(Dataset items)
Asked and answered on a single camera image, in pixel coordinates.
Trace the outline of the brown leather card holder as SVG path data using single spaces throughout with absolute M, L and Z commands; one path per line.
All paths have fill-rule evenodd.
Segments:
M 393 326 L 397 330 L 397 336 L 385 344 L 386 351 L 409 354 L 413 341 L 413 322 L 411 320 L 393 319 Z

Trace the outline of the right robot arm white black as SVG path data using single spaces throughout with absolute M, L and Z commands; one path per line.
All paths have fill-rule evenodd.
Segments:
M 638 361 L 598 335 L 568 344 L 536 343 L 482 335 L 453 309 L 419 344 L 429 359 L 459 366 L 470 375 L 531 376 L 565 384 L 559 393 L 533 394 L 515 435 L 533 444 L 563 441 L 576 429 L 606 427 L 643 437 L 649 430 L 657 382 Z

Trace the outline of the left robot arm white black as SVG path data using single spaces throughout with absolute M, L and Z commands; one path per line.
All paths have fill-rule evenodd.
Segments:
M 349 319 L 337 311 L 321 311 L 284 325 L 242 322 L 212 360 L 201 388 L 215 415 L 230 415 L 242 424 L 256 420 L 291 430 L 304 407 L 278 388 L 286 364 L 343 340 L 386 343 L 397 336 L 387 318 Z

- [What you are asked to do]: Among the lines of the records, copy out each one that contains the word "white".

- [Solution to this exercise]:
Trace the outline of the right robot arm white black as SVG path data using single spaces throughout with absolute M, L and Z commands; one path per line.
Trace the outline of the left robot arm white black as SVG path data using single spaces throughout with absolute M, L and Z commands; one path per line.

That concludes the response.